• **Work request**:
Repeat the listing in full, word for word.

____

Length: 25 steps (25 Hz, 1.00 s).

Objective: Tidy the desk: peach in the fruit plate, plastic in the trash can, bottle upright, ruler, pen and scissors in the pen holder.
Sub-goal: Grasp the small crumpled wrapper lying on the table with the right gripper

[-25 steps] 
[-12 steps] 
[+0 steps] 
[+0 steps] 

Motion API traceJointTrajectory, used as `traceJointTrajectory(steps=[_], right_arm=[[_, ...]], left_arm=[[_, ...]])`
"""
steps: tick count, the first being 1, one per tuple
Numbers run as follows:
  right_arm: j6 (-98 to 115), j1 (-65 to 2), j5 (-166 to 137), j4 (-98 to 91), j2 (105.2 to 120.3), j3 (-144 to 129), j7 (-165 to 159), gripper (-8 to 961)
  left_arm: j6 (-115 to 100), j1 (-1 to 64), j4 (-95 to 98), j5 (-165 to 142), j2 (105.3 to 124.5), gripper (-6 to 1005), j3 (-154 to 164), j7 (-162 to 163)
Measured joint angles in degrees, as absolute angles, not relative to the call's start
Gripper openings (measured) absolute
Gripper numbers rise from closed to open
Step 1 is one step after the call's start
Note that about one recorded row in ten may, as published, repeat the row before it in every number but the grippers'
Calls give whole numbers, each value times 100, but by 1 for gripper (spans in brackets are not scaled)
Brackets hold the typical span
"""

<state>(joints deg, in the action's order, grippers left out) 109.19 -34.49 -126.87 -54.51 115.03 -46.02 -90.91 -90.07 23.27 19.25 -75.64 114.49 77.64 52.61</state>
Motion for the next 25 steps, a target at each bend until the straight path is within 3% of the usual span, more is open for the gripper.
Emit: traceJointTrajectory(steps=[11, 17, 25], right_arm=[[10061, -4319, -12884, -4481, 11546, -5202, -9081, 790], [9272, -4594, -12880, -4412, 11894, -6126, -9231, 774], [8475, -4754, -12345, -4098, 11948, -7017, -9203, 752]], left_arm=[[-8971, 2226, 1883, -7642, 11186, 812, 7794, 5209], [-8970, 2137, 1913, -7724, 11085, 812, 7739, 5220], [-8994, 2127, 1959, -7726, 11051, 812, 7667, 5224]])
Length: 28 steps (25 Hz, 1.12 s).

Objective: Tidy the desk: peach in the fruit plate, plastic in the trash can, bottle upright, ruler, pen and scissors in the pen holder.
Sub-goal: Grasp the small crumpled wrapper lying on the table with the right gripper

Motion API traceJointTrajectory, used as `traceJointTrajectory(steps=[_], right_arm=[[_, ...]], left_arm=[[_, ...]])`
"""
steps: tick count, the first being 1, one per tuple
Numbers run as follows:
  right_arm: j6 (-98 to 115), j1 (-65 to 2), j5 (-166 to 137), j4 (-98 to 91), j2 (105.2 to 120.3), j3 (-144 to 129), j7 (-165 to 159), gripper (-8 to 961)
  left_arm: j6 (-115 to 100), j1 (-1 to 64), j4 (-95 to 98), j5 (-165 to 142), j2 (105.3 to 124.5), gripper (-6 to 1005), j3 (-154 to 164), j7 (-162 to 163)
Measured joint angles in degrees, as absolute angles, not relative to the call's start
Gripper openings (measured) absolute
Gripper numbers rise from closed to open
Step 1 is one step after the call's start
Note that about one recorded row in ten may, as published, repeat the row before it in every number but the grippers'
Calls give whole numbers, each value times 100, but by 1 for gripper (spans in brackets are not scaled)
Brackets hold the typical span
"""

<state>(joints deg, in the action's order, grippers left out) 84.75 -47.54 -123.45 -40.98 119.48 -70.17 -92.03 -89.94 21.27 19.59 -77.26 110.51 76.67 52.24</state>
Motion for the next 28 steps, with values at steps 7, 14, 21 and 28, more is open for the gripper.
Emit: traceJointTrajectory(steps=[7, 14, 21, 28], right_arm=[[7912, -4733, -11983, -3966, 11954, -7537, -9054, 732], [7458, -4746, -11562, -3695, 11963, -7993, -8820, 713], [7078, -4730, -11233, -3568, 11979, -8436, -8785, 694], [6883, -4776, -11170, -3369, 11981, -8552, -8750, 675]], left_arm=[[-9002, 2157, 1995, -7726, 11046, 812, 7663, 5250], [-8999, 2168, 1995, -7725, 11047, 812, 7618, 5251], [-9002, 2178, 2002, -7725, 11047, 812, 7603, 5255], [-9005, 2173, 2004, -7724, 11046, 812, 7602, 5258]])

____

• **Task output**:
Length: 25 steps (25 Hz, 1.00 s).

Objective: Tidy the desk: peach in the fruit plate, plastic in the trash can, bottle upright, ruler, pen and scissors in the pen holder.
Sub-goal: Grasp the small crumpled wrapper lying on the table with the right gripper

[-25 steps] 
[-12 steps] 
[+0 steps] 
[+0 steps] 

Motion API traceJointTrajectory, used as `traceJointTrajectory(steps=[_], right_arm=[[_, ...]], left_arm=[[_, ...]])`
"""
steps: tick count, the first being 1, one per tuple
Numbers run as follows:
  right_arm: j6 (-98 to 115), j1 (-65 to 2), j5 (-166 to 137), j4 (-98 to 91), j2 (105.2 to 120.3), j3 (-144 to 129), j7 (-165 to 159), gripper (-8 to 961)
  left_arm: j6 (-115 to 100), j1 (-1 to 64), j4 (-95 to 98), j5 (-165 to 142), j2 (105.3 to 124.5), gripper (-6 to 1005), j3 (-154 to 164), j7 (-162 to 163)
Measured joint angles in degrees, as absolute angles, not relative to the call's start
Gripper openings (measured) absolute
Gripper numbers rise from closed to open
Step 1 is one step after the call's start
Note that about one recorded row in ten may, as published, repeat the row before it in every number but the grippers'
Calls give whole numbers, each value times 100, but by 1 for gripper (spans in brackets are not scaled)
Brackets hold the typical span
"""

<state>(joints deg, in the action's order, grippers left out) 109.19 -34.49 -126.87 -54.51 115.03 -46.02 -90.91 -90.07 23.27 19.25 -75.64 114.49 77.64 52.61</state>
Motion for the next 25 steps, a target at each bend until the straight path is within 3% of the usual span, more is open for the gripper.
Emit: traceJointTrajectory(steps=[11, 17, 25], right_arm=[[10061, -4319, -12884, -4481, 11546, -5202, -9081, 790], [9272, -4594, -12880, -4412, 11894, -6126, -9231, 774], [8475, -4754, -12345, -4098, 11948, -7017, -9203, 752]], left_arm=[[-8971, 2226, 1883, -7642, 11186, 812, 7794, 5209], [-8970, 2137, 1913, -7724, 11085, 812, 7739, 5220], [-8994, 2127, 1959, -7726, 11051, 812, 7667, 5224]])
Length: 28 steps (25 Hz, 1.12 s).

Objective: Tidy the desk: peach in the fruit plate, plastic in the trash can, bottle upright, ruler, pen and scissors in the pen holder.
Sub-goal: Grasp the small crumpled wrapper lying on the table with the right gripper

Motion API traceJointTrajectory, used as `traceJointTrajectory(steps=[_], right_arm=[[_, ...]], left_arm=[[_, ...]])`
"""
steps: tick count, the first being 1, one per tuple
Numbers run as follows:
  right_arm: j6 (-98 to 115), j1 (-65 to 2), j5 (-166 to 137), j4 (-98 to 91), j2 (105.2 to 120.3), j3 (-144 to 129), j7 (-165 to 159), gripper (-8 to 961)
  left_arm: j6 (-115 to 100), j1 (-1 to 64), j4 (-95 to 98), j5 (-165 to 142), j2 (105.3 to 124.5), gripper (-6 to 1005), j3 (-154 to 164), j7 (-162 to 163)
Measured joint angles in degrees, as absolute angles, not relative to the call's start
Gripper openings (measured) absolute
Gripper numbers rise from closed to open
Step 1 is one step after the call's start
Note that about one recorded row in ten may, as published, repeat the row before it in every number but the grippers'
Calls give whole numbers, each value times 100, but by 1 for gripper (spans in brackets are not scaled)
Brackets hold the typical span
"""

<state>(joints deg, in the action's order, grippers left out) 84.75 -47.54 -123.45 -40.98 119.48 -70.17 -92.03 -89.94 21.27 19.59 -77.26 110.51 76.67 52.24</state>
Motion for the next 28 steps, with values at steps 7, 14, 21 and 28, more is open for the gripper.
Emit: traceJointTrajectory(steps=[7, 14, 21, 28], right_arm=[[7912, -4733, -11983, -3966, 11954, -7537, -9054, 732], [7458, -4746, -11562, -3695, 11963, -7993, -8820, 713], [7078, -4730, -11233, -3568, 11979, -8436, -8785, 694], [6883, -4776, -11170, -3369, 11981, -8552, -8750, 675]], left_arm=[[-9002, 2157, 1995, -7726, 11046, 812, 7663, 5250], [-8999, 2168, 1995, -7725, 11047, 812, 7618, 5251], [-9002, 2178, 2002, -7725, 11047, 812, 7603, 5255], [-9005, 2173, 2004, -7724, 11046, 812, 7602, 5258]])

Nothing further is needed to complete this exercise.